▶ Exercise brief
Instruction for the data below: set down exactly the lines from the line with "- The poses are" to the line with "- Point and", inclusive, and no others.

▶ Supplied material

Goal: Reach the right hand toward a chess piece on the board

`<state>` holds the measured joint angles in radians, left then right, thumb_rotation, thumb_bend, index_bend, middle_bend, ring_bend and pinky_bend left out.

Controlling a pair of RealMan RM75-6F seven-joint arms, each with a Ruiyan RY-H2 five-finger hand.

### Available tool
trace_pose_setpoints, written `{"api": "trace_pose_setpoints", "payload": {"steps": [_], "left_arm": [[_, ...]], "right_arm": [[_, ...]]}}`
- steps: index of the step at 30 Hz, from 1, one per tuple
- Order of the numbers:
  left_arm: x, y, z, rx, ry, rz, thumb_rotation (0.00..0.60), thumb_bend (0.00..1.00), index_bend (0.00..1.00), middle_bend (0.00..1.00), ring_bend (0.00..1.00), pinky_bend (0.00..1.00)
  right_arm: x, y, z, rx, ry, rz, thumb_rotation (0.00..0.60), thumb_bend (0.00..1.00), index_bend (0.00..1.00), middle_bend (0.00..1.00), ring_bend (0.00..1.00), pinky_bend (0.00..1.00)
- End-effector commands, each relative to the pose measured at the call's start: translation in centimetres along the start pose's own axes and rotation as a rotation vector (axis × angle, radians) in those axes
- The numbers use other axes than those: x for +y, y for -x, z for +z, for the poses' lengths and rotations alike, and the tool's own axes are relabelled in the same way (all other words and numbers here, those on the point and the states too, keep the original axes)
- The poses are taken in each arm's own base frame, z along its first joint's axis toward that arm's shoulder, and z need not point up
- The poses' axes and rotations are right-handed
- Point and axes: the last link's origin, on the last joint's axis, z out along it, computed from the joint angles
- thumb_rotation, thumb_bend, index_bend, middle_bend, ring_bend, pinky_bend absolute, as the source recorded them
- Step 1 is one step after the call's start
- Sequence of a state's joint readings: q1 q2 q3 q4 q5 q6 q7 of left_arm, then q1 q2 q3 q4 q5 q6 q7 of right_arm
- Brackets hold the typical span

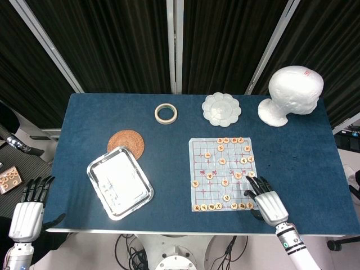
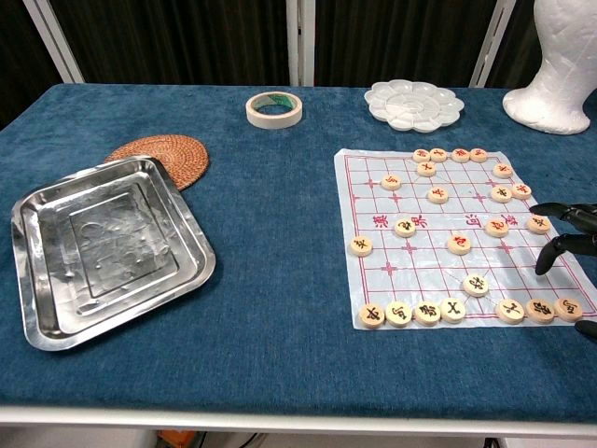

▶ Task solution
- The poses are taken in each arm's own base frame, z along its first joint's axis toward that arm's shoulder, and z need not point up
- The poses' axes and rotations are right-handed
- Point and axes: the last link's origin, on the last joint's axis, z out along it, computed from the joint angles

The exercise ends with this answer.